Friday, December 15, 2006

heh! this is funny...

New Republic reporter Mike Crowley wrote a profile of Michael Crichton for an issue of TNR in March this year. Apparently, Crichton didn't like it -- and guess how he responded? Well, in his latest novel Next, Crichton has a character, "Mick Crowley", who -- well, I'll simply quote the passage:
Alex Burnet was in the middle of the most difficult trial of her career, a rape case involving the sexual assault of a two-year-old boy in Malibu. The defendant, thirty-year-old Mick Crowley, was a Washington-based political columnist who was visiting his sister-in-law when he experienced an overwhelming urge to have anal sex with her young son, still in diapers. Crowley was a wealthy, spoiled Yale graduate and heir to a pharmaceutical fortune. ...

It turned out Crowley's taste in love objects was well known in Washington, but [his lawyer]--as was his custom--tried the case vigorously in the press months before the trial, repeatedly characterizing Alex and the child's mother as "fantasizing feminist fundamentalists" who had made up the whole thing from "their sick, twisted imaginations." This, despite a well-documented hospital examination of the child. (Crowley's penis was small, but he had still caused significant tears to the toddler's rectum.)
LOL. So not only does Mick Crowley sodomize two-year old boys, he also has a small penis. Isn't that funny? Like a double-sledgehammer? You could imagine Crichton going, ok, what's the worst I can do to Crowley? A child-molester, aah, yes. Of a two-year old. Yessss. But surely, nothing could be more damaging to a man than the size of his penis?

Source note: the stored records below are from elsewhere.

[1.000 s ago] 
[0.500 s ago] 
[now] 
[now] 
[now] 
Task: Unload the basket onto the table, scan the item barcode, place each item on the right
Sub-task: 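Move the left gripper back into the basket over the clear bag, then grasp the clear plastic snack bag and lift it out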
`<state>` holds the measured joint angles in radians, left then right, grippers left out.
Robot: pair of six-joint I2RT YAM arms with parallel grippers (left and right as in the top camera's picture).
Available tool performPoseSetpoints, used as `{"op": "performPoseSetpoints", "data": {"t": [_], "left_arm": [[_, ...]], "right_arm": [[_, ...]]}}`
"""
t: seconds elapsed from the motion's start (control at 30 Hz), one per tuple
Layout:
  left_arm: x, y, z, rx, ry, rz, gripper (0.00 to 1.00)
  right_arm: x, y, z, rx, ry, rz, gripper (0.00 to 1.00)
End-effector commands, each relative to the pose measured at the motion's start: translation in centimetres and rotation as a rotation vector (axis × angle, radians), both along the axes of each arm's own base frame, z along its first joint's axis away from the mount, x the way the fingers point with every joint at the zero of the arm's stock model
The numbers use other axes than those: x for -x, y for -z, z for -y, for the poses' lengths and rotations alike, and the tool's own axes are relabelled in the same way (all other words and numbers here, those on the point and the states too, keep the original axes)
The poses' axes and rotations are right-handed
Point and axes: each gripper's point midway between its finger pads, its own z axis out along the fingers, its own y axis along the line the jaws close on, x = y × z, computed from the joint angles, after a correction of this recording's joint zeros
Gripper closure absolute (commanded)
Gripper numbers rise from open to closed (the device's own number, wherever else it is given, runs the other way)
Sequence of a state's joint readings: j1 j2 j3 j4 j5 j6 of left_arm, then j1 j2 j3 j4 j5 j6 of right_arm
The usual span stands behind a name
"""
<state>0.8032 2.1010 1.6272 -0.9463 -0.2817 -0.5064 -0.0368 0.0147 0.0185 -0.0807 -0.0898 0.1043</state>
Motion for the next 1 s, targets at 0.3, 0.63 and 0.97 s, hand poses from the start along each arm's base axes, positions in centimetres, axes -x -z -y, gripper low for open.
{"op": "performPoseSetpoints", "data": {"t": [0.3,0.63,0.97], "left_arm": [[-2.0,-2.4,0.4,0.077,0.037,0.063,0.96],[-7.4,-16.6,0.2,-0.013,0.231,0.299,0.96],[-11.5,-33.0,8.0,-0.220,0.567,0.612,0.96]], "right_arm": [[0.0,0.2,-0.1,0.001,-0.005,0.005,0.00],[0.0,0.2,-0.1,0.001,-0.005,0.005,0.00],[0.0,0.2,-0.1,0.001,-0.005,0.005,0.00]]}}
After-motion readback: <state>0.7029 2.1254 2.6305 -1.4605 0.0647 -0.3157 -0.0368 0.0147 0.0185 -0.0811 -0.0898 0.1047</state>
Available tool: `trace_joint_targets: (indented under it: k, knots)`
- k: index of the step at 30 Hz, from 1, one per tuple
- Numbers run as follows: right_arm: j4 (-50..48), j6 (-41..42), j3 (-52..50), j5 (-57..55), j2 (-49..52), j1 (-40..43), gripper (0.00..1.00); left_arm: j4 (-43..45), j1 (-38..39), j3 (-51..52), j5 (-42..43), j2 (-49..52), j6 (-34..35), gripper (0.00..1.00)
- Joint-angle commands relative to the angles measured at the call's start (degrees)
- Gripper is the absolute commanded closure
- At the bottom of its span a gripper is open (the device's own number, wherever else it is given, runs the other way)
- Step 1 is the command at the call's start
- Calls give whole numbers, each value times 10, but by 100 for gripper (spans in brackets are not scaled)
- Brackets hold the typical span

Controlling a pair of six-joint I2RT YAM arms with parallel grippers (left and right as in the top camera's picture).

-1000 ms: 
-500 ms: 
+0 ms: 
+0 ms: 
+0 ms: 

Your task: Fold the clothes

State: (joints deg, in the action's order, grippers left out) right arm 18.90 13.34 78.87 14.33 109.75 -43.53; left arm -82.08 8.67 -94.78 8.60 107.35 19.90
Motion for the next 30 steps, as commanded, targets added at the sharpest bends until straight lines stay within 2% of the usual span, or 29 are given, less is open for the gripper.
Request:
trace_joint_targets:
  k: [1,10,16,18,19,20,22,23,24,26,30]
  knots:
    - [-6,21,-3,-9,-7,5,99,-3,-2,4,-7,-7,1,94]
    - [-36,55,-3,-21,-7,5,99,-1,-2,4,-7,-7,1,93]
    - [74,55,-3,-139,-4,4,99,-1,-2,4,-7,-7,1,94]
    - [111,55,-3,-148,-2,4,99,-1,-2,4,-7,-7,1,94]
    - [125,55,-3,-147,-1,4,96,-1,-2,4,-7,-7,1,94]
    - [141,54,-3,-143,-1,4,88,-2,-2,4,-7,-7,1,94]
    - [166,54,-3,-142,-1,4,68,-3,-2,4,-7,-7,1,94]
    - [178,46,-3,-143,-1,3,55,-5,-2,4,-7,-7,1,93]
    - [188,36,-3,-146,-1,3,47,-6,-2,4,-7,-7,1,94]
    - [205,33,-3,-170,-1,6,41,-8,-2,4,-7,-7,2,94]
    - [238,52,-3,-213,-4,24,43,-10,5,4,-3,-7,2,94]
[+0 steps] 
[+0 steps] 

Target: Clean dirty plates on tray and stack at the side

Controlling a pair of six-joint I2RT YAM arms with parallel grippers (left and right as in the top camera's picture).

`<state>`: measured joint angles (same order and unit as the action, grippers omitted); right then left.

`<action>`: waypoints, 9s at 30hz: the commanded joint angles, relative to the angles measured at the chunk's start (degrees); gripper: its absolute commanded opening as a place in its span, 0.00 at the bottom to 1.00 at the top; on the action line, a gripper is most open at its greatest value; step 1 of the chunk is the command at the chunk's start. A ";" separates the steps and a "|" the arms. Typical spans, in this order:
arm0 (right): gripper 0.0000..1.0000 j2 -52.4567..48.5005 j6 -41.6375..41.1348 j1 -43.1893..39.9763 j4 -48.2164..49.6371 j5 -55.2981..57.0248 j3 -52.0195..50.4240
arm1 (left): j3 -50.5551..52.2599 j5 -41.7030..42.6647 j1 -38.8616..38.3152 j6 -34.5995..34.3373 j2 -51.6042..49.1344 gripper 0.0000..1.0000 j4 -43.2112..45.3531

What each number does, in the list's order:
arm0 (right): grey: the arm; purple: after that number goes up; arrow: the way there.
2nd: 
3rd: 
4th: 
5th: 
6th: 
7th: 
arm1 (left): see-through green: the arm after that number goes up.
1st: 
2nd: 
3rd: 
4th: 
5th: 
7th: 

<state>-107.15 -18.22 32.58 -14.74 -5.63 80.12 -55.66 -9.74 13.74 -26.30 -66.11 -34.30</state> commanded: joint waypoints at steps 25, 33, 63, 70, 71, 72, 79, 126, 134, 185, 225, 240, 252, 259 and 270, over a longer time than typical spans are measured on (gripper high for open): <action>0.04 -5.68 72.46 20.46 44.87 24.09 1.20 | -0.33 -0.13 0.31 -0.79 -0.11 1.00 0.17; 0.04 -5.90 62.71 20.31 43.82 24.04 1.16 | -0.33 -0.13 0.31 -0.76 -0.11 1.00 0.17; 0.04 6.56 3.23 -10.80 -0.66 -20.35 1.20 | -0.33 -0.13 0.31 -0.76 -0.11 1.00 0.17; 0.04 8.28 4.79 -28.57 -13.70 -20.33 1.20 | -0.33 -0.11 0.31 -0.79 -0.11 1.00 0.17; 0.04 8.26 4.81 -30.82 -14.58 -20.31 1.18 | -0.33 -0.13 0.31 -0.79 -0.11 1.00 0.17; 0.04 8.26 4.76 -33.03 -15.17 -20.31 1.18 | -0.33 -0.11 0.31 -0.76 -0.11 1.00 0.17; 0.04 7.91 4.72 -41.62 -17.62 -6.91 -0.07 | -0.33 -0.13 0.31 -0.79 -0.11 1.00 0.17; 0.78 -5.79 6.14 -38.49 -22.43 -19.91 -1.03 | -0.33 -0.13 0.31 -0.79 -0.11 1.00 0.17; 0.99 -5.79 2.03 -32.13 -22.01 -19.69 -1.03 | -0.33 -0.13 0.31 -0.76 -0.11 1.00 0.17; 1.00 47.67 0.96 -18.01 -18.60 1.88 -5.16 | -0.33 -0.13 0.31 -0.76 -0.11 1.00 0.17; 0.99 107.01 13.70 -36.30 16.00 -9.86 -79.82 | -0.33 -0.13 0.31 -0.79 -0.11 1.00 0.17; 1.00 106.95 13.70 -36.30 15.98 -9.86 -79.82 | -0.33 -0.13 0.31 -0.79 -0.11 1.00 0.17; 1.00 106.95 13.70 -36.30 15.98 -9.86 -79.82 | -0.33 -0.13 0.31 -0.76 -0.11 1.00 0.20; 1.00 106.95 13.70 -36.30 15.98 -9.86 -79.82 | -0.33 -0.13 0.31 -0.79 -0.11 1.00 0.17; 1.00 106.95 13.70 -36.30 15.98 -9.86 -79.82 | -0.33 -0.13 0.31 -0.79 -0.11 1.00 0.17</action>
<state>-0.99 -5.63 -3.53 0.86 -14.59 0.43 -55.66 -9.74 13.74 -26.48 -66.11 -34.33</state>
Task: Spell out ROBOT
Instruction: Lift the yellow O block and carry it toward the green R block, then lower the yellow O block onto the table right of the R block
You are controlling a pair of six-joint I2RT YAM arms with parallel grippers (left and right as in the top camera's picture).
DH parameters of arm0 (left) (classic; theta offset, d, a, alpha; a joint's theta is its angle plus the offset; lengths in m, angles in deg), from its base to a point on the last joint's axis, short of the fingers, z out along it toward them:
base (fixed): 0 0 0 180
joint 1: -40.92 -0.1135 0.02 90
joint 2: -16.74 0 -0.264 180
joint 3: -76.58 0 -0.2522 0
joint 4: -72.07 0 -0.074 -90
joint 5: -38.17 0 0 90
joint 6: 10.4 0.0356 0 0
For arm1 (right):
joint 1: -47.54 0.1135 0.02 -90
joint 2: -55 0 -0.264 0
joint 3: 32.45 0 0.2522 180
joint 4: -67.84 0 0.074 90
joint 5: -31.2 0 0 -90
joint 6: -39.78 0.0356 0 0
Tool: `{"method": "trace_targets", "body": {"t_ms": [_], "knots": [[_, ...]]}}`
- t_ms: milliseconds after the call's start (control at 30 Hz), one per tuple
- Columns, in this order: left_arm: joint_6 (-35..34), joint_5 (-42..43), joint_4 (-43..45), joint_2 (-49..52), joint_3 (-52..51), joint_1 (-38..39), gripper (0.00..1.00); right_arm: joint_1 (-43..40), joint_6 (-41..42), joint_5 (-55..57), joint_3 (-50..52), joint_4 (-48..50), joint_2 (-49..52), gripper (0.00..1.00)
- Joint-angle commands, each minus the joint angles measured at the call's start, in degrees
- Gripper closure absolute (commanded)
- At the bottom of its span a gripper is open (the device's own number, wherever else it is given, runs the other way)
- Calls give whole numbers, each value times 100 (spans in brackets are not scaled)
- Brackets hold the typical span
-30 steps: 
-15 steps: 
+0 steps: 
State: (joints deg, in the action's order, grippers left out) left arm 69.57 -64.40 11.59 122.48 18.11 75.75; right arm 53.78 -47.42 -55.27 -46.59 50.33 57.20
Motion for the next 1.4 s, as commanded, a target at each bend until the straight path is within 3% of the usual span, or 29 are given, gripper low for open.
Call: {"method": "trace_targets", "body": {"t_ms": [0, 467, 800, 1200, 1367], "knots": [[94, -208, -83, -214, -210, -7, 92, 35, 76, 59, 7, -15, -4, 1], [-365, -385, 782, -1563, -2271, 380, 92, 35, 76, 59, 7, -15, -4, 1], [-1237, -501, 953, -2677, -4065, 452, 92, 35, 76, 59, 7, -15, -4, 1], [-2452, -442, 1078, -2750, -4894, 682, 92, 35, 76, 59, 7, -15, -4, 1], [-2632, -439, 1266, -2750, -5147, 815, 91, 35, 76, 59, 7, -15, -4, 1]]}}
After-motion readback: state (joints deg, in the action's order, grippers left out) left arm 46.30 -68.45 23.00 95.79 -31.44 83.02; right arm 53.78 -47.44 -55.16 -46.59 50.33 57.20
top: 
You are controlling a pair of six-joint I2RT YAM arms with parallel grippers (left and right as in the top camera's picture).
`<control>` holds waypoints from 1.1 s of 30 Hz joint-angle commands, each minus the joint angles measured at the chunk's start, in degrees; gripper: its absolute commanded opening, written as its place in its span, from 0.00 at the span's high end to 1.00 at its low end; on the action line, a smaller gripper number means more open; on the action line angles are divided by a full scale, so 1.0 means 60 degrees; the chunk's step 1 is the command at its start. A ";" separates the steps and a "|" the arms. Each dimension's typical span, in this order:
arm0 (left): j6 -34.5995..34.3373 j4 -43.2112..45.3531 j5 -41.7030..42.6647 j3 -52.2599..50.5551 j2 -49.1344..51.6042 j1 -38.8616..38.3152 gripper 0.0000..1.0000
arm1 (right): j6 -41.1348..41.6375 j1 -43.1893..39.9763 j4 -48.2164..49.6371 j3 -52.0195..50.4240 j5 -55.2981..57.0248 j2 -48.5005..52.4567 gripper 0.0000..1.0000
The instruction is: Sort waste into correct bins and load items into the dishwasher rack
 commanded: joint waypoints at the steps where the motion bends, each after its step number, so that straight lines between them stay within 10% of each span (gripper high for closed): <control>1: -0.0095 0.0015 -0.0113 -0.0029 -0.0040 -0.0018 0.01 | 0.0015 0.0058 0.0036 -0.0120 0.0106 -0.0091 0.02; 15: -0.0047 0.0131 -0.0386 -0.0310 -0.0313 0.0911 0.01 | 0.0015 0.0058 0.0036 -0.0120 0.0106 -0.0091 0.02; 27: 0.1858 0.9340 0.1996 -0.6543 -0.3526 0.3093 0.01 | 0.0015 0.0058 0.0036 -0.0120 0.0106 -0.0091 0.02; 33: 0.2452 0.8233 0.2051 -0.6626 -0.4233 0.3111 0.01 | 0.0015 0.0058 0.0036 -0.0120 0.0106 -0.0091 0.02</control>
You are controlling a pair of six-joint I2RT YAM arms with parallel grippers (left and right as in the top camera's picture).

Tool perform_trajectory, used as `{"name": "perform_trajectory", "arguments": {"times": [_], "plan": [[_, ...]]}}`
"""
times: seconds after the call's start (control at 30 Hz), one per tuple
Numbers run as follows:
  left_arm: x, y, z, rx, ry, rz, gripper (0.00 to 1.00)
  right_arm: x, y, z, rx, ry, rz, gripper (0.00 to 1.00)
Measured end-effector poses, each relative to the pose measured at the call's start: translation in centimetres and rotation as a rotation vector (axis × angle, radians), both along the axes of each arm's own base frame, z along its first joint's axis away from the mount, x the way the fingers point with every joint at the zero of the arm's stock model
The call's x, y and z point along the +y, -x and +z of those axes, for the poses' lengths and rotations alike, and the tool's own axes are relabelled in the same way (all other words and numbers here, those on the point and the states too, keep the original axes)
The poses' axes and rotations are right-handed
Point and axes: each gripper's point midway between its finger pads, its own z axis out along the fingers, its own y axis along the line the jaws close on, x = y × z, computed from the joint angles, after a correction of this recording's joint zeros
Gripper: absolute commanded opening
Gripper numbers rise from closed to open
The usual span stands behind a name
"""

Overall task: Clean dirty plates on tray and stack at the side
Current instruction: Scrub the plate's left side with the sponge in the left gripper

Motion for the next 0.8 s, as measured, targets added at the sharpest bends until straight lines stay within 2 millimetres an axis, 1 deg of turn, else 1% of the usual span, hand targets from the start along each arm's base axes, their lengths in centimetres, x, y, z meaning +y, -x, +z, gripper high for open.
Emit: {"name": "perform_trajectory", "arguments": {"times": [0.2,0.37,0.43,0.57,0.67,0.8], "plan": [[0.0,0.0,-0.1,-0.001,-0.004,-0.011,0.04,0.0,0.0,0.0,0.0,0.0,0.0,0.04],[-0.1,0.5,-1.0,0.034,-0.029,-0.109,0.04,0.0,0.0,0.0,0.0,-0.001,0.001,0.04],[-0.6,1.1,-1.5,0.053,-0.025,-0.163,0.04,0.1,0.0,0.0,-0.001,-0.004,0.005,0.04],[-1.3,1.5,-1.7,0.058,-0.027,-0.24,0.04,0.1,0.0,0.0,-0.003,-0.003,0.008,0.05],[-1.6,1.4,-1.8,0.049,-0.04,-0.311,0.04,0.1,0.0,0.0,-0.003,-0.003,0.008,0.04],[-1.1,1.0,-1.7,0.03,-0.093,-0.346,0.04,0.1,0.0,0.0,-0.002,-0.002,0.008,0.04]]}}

Gawd, I've only read one Crichton novel in my life (Airframe, and it wasn't too bad) but I sure as hell feel like reading him after this. The guy is just awesome!

Janet Maslin's review of Next here.

UPDATE: I read the Crowley profile and I must say, it's not the most flattering. But I was surprised at how nakedly polemical Crichton's books have been. Rising Sun, I'm told, actually played into the paranoia in the US in the early 90s about Japan's evil intentions (I once saw the beginning of that movie, but couldn't watch beyond a few minutes). Airframe, which I have read has caustic comments on the media, Disclosure was a perverse take on feminism and sexual harassment and of course, everyone knows about State of Fear and global warming. Here's Crowley:

You can read these books in search of an ideology, but you won't find a distinct one. Clearly, Crichton is no liberal (although he argues that one of his earliest books, A Case of Need, did have a pro-abortion rights message). But a free-market conservative wouldn't write an essentially protectionist book like Rising Sun, either. What Crichton's worldview really amounts to is a kind of hectoring contrarianism that is increasingly targeted at America's know-it-alls, against the liberal elites, against the very type of expertise that had given him his professional cachet. And that worldview has reached its bitter, frothing apex with State of Fear.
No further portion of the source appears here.